Data mining is employed to extract useful information and to detect patterns from often large data sets, closely related to knowledge discovery in databases and data science. In this investigation, we formulate models based on machine learning algorithms to extract relevant information predicting student retention at various levels, using higher education data and specifying the relevant variables involved in the modeling. Then, we utilize this information to help the process of knowledge discovery. We predict student retention at each of three levels during their first, second, and third years of study, obtaining models with an accuracy that exceeds 80% in all scenarios. These models allow us to adequately predict the level when dropout occurs. Among the machine learning algorithms used in this work are: decision trees, -nearest neighbors, logistic regression, naive Bayes, random forest, and support vector machines, of which the random forest technique performs the best. We detect that secondary educational score and the community poverty index are important predictive variables, which have not been previously reported in educational studies of this type. The dropout assessment at various levels reported here is valid for higher education institutions around the world with similar conditions to the Chilean case, where dropout rates affect the efficiency of such institutions. Having the ability to predict dropout based on student's data enables these institutions to take preventative measures, avoiding the dropouts. In the case study, balancing the majority and minority classes improves the performance of the algorithms.

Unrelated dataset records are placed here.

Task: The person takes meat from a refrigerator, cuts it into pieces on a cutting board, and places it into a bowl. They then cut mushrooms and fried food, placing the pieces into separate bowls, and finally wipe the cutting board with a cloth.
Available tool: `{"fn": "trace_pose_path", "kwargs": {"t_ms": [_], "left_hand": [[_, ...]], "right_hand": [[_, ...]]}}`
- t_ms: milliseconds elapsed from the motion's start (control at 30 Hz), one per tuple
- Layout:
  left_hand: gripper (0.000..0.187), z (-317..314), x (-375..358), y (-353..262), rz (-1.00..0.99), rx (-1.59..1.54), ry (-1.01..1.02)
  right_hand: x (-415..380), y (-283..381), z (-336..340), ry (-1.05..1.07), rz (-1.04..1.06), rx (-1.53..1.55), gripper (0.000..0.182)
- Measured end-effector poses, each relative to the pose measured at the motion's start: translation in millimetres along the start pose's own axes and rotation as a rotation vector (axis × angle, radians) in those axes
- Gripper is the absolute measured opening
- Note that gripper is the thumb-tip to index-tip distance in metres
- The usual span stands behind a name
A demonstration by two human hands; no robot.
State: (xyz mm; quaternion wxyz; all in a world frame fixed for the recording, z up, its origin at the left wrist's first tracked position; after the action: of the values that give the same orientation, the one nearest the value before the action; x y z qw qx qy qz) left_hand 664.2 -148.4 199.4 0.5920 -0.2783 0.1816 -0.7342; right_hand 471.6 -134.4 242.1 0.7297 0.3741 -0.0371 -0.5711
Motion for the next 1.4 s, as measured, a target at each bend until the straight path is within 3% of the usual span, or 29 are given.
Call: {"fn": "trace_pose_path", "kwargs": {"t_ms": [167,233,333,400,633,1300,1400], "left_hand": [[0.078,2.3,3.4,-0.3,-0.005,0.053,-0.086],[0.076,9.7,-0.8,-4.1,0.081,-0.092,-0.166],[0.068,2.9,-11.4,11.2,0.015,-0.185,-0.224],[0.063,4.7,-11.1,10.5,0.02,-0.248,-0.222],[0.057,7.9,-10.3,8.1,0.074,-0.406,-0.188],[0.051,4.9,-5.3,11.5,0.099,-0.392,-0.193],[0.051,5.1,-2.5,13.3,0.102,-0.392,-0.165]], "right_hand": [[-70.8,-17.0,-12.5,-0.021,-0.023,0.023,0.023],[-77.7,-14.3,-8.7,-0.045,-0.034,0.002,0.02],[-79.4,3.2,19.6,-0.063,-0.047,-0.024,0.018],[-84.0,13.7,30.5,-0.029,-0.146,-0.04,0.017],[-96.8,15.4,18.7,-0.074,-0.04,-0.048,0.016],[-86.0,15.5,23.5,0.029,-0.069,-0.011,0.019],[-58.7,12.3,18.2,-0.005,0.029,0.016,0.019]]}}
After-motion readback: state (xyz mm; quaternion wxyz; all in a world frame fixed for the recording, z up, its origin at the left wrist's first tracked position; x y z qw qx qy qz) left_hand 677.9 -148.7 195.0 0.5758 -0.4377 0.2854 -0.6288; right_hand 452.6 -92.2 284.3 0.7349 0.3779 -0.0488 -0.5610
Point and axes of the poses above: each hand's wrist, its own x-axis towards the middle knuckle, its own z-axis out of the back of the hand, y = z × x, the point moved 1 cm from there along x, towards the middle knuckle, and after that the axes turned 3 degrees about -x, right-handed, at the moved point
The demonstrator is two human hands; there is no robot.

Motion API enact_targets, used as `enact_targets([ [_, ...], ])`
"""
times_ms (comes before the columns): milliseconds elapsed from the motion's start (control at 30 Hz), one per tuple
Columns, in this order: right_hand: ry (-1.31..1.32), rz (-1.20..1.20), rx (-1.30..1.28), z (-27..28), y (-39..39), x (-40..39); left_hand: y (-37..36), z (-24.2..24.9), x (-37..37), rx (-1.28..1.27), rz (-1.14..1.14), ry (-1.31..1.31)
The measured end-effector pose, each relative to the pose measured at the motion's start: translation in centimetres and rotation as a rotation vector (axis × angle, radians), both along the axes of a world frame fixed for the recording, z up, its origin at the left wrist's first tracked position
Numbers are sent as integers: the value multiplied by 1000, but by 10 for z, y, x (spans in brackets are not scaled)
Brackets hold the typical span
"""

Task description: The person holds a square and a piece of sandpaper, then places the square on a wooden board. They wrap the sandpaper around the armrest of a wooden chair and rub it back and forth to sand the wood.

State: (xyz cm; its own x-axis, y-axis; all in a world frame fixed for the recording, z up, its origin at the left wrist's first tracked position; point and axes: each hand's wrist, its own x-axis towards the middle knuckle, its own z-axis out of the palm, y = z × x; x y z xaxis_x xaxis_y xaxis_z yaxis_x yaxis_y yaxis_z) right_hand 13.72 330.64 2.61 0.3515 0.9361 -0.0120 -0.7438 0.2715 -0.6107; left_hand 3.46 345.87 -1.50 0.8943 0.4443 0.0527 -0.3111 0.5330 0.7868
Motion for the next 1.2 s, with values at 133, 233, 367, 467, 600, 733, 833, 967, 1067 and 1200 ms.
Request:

数据挖掘用于从通常庞大的数据集中提取有用信息并检测模式,这与数据库中的知识发现和数据科学密切相关。在本研究中,我们基于机器学习算法构建模型,利用高等教育数据并指定建模中涉及的相关变量,以提取预测不同层次学生留校情况的相关信息。然后,我们利用这些信息来助力知识发现过程。我们预测学生在学习的第一年、第二年和第三年三个层次中的每个层次的留校情况,在所有情况下都获得了准确率超过80%的模型。这些模型使我们能够充分预测辍学发生时的层次。本研究使用的机器学习算法包括:决策树、k近邻、逻辑回归、朴素贝叶斯、随机森林和支持向量机,其中随机森林技术表现最佳。我们发现中学教育成绩和社区贫困指数是重要的预测变量,此前在这类教育研究中尚未有过报道。这里报告的不同层次的辍学评估对于世界各地与智利情况类似的高等教育机构是有效的,在智利,辍学率会影响这些机构的效率。能够根据学生数据预测辍学情况使这些机构能够采取预防措施,避免学生辍学。在案例研究中,平衡多数类和少数类可提高算法的性能。